((
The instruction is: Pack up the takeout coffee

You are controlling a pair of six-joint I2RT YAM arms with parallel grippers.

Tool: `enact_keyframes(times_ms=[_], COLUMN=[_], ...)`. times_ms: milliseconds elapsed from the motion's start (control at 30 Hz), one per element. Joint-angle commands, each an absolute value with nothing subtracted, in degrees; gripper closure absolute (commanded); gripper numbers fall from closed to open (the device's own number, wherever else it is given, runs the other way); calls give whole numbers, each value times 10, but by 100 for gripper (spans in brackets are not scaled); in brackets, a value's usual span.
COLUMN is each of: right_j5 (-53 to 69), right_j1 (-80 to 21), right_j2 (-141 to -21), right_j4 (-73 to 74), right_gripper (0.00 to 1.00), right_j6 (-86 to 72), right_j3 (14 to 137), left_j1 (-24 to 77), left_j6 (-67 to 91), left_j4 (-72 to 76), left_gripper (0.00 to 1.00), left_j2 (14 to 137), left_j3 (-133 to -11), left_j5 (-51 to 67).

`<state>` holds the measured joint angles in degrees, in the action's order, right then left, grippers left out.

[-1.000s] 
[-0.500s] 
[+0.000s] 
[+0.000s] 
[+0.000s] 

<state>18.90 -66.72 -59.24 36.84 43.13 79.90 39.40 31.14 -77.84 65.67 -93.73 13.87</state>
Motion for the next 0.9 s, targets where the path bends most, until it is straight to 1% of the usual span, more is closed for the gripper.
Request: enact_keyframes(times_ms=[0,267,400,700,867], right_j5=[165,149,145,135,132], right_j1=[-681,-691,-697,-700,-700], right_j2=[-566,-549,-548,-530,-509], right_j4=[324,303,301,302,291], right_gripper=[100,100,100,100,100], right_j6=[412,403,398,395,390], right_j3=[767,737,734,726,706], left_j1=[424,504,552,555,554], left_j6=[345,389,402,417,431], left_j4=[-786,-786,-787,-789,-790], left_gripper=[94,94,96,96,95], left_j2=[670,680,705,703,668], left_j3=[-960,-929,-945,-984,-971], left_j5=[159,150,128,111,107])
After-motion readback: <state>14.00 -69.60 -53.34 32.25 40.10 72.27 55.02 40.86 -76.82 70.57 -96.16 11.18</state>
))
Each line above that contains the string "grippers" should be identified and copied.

You are controlling a pair of six-joint I2RT YAM arms with parallel grippers.
`<state>` holds the measured joint angles in degrees, in the action's order, right then left, grippers left out.

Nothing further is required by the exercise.